Friends, it’s never too late to ask forgiveness or to forgive, to admit mistakes, to make the phone call, to write the note, to offer the explanation, to express the pain. There are wonderful dads and rotten dads, good kids and rotten kids. But there are few father-child relationships that are insignificant. Seize the significance.

Reilly concludes, “As I looked at him (on his deathbed) I realized that for better or worse, he’d shaped me. I think I’m a good father borne of his rotten example. I’m a storyteller out of surviving him. I’m a man with more flaws than a 1986 Yugo, but I try to own up to them, because a very good Irish tenor showed me how. And that’s what I call a very good save.”

Fatherhood is powerful. Handle it with care.

Wednesday, June 04, 2008

Normalization

Last week I lamented the recent decision of the California Supreme Court to strike down a voter-approved ban on same-sex marriages. The decision declared that sexual orientation, like race or gender, “does not constitute a legitimate basis upon which to deny or withhold legal rights.” I suggested that this will have significant and far-reaching negative social implications. I will expound on that today.
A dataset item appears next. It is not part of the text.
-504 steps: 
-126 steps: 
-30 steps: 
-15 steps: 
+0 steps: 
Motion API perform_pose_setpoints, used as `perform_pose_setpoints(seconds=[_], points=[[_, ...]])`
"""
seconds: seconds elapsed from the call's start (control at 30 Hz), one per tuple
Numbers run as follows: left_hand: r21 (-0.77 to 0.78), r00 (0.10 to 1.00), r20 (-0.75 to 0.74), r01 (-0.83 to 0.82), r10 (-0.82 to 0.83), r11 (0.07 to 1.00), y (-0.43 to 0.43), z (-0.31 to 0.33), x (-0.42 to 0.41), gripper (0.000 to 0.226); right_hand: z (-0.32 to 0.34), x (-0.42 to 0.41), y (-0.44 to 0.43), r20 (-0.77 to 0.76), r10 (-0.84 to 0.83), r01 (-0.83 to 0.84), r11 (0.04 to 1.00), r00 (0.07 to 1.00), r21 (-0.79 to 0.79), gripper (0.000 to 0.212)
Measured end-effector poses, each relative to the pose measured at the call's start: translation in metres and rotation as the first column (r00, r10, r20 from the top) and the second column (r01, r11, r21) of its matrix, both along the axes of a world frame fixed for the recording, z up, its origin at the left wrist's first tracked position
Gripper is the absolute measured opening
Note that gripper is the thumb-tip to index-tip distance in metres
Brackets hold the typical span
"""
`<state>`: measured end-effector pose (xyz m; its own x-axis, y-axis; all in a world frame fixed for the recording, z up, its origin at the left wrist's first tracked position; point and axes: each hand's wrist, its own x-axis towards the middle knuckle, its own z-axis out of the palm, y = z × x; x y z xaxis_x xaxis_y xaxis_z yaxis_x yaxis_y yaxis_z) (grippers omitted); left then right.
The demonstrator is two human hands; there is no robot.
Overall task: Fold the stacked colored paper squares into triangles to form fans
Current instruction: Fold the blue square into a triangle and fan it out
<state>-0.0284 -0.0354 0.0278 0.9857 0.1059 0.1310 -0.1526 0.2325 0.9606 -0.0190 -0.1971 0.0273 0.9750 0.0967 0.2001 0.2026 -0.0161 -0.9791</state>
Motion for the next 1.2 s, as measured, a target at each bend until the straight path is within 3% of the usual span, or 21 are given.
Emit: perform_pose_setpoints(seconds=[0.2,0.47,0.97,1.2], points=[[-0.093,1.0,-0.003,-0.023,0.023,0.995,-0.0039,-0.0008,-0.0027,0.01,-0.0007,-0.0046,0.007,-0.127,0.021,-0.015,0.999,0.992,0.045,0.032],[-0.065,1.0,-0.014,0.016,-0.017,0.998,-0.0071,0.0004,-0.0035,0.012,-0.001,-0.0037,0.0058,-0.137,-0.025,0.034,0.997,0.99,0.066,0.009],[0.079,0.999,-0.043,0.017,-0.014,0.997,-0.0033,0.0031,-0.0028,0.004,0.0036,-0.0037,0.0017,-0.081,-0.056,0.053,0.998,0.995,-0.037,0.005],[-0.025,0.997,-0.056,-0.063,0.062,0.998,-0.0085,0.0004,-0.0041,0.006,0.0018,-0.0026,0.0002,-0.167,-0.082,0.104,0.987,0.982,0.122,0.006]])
First, it is disingenuous to equate sexual orientation with race or gender. Gender is fixed (gender-change operations notwithstanding), and race is fixed for most people, though to be sure there are many people of blended races, which leaves them some latitude for self-determination in this respect. But sexual orientation is a continuum that ranges from exclusively heterosexual to exclusively homosexual, with many places (e.g., bisexuality) in between. Societies, by their mores and laws, have channeled this polymorphous human sexuality towards heterosexuality primarily through the institution of marriage (see Dennis Prager, “California Decision Will Radically Change Society,” Townhall.com, 5/20/08). By limiting marriage to one man and one woman, societies have explicitly declared that this was the most desirable and effective mechanism for social cohesion and for the bearing and nurture of children. This, of course, has excluded from participation in the institution of marriage some people with different and less common sexual orientations, including man-man, woman-woman, polygamous, and incestuous relationships (In most western societies, homosexual and lesbian couples may still enter into civil unions). This indeed reflects a preference for heterosexual behavior in these societies.
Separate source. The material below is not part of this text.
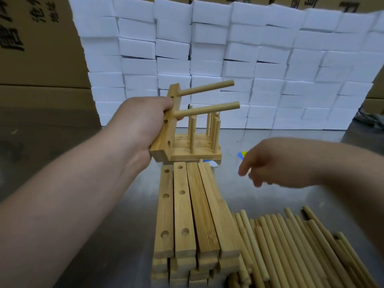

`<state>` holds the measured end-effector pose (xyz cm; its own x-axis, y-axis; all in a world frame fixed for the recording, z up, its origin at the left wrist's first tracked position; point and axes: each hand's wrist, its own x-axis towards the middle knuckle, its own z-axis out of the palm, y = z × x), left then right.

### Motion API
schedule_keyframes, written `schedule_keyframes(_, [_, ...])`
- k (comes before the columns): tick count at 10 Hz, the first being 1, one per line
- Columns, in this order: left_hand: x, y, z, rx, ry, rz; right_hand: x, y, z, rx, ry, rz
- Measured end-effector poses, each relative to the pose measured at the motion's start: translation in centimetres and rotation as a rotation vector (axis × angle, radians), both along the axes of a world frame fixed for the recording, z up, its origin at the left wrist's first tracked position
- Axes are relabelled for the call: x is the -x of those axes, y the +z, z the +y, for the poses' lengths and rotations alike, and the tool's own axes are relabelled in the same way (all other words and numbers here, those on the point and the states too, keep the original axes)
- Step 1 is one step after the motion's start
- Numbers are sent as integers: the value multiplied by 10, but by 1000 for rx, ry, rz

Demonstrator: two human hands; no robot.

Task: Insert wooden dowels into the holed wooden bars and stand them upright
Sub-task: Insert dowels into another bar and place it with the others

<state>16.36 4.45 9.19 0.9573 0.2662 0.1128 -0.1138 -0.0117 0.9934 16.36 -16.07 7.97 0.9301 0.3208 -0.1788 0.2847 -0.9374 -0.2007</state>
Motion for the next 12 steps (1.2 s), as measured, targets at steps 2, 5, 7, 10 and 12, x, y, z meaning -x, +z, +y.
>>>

At this point we need to distinguish between “tolerance,” “acceptance,” and “normalization.” A few decades ago, gay advocates urged society to tolerate homosexual behavior. This primarily meant not to attack it or be hateful towards homosexuals. Then society was urged to accept homosexual behavior. This meant primarily not to discriminate on the basis of it. Now society is being urged to normalize it. This means to consider it equal to and equally desirable to heterosexual behavior.

This third step is huge. One can easily envision the following if same-sex marriage is normalized: “Schoolbooks will not be allowed to describe marriage in male-female ways alone. Companies that advertise engagement rings will have to show a man putting a ring on a man’s finger – if they show only women fingers, they will be boycotted just as a company having racist ads would be now. Films that show only man-woman married couples will be regarded as ‘heterosexist’”(Prager, 5/20/08).

People who express these kinds of reservations often are labeled “homophobic,” which is an intellectually lazy charge. I have tremendous empathy for people dealing with same-sex attraction on any part of the sexual continuum. I treat gay people with dignity and kindness. To disagree is not to be phobic. I am particularly dismayed by the conservative church’s general lack of ministry to such people. But I cannot and will not consider this latest development “harmless” or “inevitable.” I will write again on this and talk about what I see as root causes and related issues.